* **Problem requirements**:
Return the line that has "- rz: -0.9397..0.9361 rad" and all lines below it through the last, exactly as they stand; omit pictures.

Provided material section start

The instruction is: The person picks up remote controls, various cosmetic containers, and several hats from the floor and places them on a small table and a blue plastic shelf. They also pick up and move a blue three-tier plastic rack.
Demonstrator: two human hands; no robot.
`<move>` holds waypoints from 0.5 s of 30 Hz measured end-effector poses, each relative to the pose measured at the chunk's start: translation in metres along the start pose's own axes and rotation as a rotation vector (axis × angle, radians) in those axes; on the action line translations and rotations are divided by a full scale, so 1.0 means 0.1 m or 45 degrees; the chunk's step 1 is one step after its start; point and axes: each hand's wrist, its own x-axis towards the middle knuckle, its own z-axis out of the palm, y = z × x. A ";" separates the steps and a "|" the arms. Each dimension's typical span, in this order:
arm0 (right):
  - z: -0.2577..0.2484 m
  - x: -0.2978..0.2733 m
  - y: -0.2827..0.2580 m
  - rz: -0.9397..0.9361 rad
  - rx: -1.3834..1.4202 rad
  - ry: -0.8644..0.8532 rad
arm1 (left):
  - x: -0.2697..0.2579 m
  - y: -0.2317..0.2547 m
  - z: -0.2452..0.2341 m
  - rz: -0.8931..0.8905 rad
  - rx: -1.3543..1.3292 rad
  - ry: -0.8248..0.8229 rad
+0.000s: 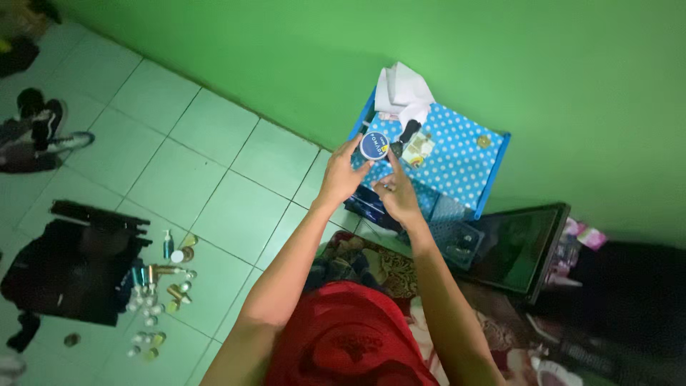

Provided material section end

* **Task result**:
  - rz: -0.9397..0.9361 rad
  - rx: -1.3834..1.4202 rad
  - ry: -0.8644..0.8532 rad
arm1 (left):
  - x: -0.2697..0.2579 m
  - y: -0.2317..0.2547 m
  - z: -0.2452..0.2341 m
  - rz: -0.8931..0.8905 rad
  - rx: -1.3543..1.3292 rad
  - ry: -0.8248..0.8229 rad
+0.000s: 

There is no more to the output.